● How to complete this task:
Go through the records and copy each line where the word "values" occurs.

Records from a data collection:

■ ■ ■ ■ ■ ■ ■

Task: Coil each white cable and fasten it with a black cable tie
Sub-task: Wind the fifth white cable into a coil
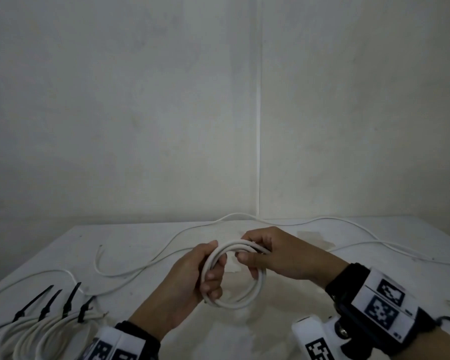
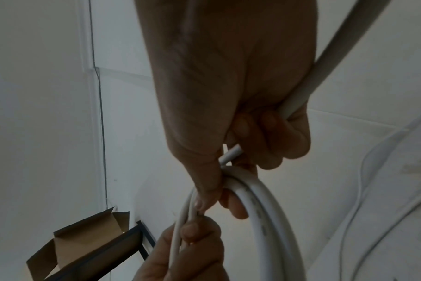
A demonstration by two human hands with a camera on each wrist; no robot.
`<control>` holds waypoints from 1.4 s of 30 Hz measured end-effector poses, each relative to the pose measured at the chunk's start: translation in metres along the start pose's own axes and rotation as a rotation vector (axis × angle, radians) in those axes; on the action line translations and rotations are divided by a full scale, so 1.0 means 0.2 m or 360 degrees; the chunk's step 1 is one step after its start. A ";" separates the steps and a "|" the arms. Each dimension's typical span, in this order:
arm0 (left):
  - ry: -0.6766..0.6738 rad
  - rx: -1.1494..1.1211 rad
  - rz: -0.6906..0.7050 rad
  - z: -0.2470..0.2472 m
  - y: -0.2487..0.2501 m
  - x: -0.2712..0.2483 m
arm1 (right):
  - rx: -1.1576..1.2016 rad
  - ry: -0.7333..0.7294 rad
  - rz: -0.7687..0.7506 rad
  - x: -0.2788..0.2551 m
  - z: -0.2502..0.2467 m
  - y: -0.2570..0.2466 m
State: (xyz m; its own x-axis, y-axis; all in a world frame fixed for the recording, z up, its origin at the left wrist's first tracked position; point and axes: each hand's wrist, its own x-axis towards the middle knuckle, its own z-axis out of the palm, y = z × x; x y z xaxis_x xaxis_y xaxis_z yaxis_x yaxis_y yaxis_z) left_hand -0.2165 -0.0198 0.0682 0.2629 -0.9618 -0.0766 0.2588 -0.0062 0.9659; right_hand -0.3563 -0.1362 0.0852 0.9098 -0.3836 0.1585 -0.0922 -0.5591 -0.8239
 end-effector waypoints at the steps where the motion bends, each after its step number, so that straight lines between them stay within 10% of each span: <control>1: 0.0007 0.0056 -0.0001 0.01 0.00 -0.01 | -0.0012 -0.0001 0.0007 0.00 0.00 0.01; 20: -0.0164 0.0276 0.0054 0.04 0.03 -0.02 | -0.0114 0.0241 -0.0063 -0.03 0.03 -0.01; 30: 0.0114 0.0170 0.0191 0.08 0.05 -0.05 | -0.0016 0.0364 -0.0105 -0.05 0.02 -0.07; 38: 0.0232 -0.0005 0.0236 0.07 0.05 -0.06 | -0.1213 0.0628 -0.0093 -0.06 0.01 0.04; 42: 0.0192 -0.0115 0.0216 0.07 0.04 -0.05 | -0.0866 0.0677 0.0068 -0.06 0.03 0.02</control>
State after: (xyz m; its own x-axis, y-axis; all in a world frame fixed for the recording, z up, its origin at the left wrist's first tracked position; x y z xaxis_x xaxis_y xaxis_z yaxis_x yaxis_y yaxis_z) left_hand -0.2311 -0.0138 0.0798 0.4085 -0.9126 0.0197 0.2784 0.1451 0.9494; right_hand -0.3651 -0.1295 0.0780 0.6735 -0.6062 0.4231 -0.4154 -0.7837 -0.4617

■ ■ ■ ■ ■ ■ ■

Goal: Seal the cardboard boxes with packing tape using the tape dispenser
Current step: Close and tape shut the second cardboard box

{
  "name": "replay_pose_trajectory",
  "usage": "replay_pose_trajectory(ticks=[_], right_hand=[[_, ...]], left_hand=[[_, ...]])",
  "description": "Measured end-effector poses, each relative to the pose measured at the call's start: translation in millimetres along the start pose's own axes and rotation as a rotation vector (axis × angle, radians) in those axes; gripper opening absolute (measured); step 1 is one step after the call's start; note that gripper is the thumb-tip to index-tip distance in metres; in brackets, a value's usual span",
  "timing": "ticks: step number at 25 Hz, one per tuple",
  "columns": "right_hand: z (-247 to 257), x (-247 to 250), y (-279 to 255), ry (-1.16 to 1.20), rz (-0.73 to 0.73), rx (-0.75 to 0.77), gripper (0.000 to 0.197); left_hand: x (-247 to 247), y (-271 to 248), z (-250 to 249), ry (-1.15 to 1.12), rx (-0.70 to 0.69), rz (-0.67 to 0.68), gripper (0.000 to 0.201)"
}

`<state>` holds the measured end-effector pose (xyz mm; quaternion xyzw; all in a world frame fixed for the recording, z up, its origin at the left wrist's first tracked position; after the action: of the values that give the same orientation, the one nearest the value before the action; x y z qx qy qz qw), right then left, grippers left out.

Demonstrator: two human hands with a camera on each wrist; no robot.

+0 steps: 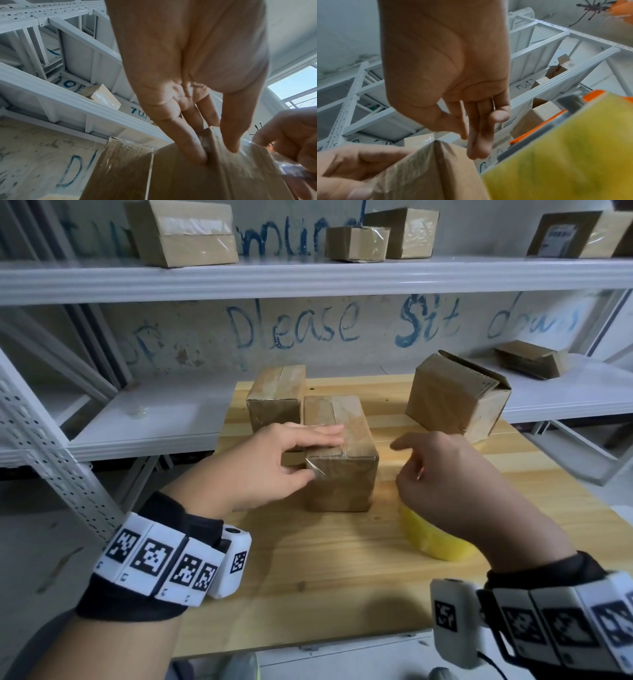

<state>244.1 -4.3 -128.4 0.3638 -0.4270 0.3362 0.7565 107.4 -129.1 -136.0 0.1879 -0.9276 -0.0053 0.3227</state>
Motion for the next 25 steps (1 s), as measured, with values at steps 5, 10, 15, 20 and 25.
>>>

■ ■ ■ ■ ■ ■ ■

● Final answer:
`<state>` holds the measured end-effector pose (xyz mm; quaternion xyzw; all in a world frame fixed for the recording, z up, its origin at the left wrist's first tracked position; after the action: of the values that give the same orientation, the one nearest the value before the action; x y z qx qy qz qw), right then left, grippers left out.
Motion for the next 25 steps (1 s), as measured, with values at steps 5, 10, 15, 20 and 25.

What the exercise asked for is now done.